New Hampshire couple walked here from Atlantic

On the cold, windy morning of March 5, 2002, Joyce and Peter Cottrell of New Hampshire hiked up Cape Henlopen in Delaware. Heading west, they strode away from the Atlantic sunrise.

"It was a golden strip -- almost like a walkway," Joyce Cottrell said.

From there, it was one foot after the other along the American Discovery Trail for 257 days and some 3,960 miles.

They hauled massive packs across the state of Delaware and on across Maryland, West Virginia, Ohio, Indiana, Illinois, Missouri, Kansas, Iowa, Nebraska, almost 700 miles across Colorado, Utah and, most recently, the Silver State.

When the grungy pair arrived at the top of Six-Mile Canyon near Virginia City, they were met by the stares of two Storey County Sheriff's deputies.

"When we walk up to you, we're weird-looking," explained Cottrell.

When the Cottrells asked for a hotel, the deputies pointed them toward to the Sugar Loaf Mountain Hotel and sped off. It turns out the deputies hurried there first to spread the word of the couple that had walked across America.

"Everyone there was really kindhearted," Cottrell said. Don and Joyce Hinzpeter, owners of the hotel, even watched the couple's packs the next day so they could visit the town's stores and museums.

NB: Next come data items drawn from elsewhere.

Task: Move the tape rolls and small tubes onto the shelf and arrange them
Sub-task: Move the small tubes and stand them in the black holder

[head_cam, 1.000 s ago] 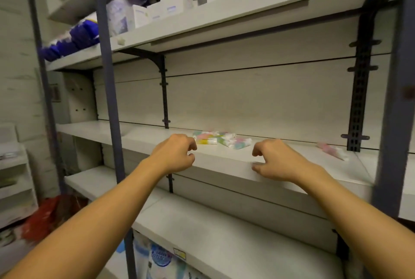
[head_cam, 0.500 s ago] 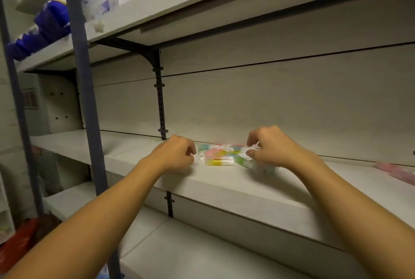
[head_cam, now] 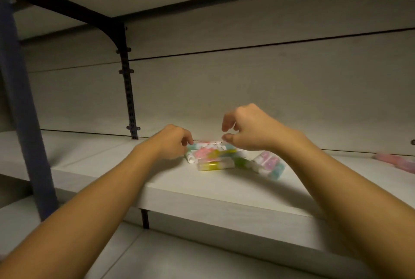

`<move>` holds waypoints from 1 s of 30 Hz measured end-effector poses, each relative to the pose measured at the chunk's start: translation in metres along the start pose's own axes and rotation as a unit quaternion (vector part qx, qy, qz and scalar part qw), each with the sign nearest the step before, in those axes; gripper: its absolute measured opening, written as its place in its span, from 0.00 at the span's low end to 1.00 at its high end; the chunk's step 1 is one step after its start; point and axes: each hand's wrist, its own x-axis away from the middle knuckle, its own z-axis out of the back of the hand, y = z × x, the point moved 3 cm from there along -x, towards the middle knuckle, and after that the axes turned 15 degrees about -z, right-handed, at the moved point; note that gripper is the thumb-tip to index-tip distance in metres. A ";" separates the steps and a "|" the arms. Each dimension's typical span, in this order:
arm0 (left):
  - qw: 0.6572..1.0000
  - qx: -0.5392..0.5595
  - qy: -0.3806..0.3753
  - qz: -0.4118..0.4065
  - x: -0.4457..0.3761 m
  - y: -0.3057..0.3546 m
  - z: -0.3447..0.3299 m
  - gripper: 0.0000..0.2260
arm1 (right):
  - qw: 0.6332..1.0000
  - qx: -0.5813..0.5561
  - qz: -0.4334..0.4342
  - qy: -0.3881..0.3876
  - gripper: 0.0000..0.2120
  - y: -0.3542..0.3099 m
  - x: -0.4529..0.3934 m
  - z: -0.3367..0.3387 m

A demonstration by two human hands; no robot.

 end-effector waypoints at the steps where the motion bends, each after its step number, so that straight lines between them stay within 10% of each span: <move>1: 1.000 0.001 -0.011 -0.011 -0.004 -0.003 -0.002 0.12 | 1.000 0.004 -0.009 0.000 0.11 0.001 -0.002 -0.003; 9: 1.000 0.029 0.007 0.002 -0.020 -0.037 0.004 0.06 | 0.997 0.019 -0.081 -0.002 0.08 0.009 -0.010 -0.024; 15: 0.989 0.110 -0.016 0.094 -0.022 -0.027 -0.009 0.24 | 0.995 0.031 -0.090 0.011 0.07 0.009 -0.014 -0.038; 30: 0.978 0.138 -0.065 0.142 -0.016 -0.006 -0.008 0.09 | 0.995 0.056 0.014 -0.083 0.07 0.005 0.002 -0.052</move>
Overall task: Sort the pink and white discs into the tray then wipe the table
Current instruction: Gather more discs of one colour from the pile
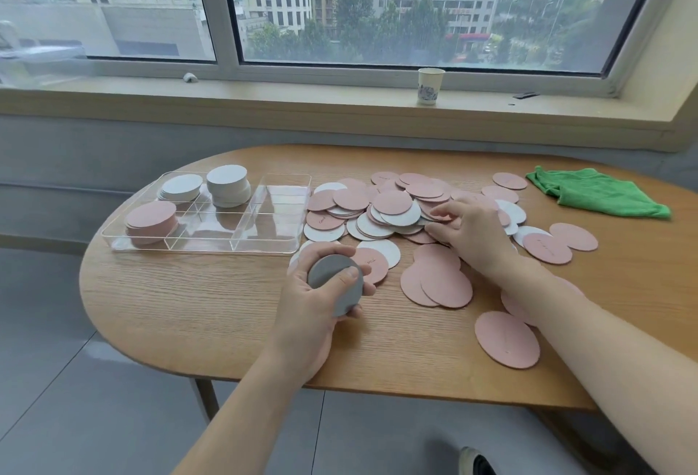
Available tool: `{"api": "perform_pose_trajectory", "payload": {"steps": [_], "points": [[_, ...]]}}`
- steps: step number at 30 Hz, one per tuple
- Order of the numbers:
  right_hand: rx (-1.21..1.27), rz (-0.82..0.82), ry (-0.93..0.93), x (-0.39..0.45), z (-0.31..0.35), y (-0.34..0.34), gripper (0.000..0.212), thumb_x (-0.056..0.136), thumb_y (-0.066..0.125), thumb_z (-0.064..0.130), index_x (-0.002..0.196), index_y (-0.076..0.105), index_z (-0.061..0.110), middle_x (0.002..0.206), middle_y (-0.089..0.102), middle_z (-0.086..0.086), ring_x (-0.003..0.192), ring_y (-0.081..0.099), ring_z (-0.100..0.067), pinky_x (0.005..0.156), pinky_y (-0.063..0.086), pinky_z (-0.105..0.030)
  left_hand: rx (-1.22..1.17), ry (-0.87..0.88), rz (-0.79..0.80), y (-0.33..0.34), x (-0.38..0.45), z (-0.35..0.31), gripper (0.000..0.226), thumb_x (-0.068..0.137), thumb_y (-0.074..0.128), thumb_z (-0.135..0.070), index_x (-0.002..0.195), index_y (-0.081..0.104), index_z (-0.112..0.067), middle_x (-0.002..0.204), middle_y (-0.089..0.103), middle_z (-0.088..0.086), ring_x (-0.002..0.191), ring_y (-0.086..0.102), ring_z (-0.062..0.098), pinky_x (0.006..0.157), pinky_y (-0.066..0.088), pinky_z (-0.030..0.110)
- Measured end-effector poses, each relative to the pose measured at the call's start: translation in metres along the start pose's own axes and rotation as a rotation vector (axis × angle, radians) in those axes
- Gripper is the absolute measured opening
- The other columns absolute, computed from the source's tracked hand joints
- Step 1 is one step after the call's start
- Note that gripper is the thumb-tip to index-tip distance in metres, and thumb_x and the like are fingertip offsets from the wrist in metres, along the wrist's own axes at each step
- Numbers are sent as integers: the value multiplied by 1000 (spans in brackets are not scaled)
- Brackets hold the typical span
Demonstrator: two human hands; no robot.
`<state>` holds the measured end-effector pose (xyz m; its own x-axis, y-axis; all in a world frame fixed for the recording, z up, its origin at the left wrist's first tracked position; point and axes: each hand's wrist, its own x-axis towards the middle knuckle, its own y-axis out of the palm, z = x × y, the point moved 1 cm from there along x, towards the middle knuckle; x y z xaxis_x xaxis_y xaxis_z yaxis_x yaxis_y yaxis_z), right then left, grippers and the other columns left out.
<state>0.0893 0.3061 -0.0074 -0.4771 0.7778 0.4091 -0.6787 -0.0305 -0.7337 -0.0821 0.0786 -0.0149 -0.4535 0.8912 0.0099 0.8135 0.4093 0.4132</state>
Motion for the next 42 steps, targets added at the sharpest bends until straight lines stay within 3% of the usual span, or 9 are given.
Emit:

"You've got a lot of kindness here," Peter Cottrell said.

The couple is living in Carson City for the time being to make some money for the rest of their trip.

Living at the home of Dale Ryan, Nevada coordinator for the American Discovery Trail, the Cottrells walk the 11/2 miles each day to their jobs at Wal-Mart.

"I offered to drive them, but they want to stay in shape," Ryan's wife, Bonnie, said with a laugh.

The Cottrells -- who expect to be the first people to backpack the entire American Discovery Trail -- have met plenty of equally hospitable folks during the last year.

Sitting at the Ryan's table Thursday, they told the story an 80-something man who offered them a ride in his white Cadillac into Herrington, Kan. They refused, in order to walk the entire trail, but later worried they had hurt the man's feelings. When they saw him again later in town, they accepted his offer for breakfast.

"He said, 'I've already eaten so you go ahead and order, and I'll do all the talking," Joyce Cottrell said.

The guy turned out to be an author -- and hilarious entertainment. They have stayed in touch and received letters from the Kansan.

"We've never laughed so hard. He's not some literary genius, but it's just that it's coming from his heart," Cottrell said.

"There's somebody we meet like that every day," Peter Cottrell said.

From offers of a yard to a spare room to sleep in, the Cottrells said they feel Americans are kind -- and they've got a mailing list of 168 people to prove it. They even recuperated from the flu at a camel ranch outside Moab, Utah.

"The people of the United States have been the most kind and warm-hearted we've ever met. It's not a generalization, it's actual fact."

Joyce Cottrell worked as an electronics inspector for 25 years before the trip, She and her husband, who inspected auto parts, left their jobs after being refused leaves of absence for the trek. They found jobs at Wal-Mart because it's a stress-free environment, and worked at a store for four months in Pueblo, Colo.

While they still have to go back and cover two snowed-in mountainous stretches -- the middle of Utah and the middle of Nevada -- the Cottrells are eager to cross California to the West Coast.

They look forward to seeing a sunset over the Pacific.

"It'll probably be foggy and cloudy," joked Bonnie Ryan.

"Then we'll wait for the next day," said Peter Cottrell. "We'll see it, we'll see it."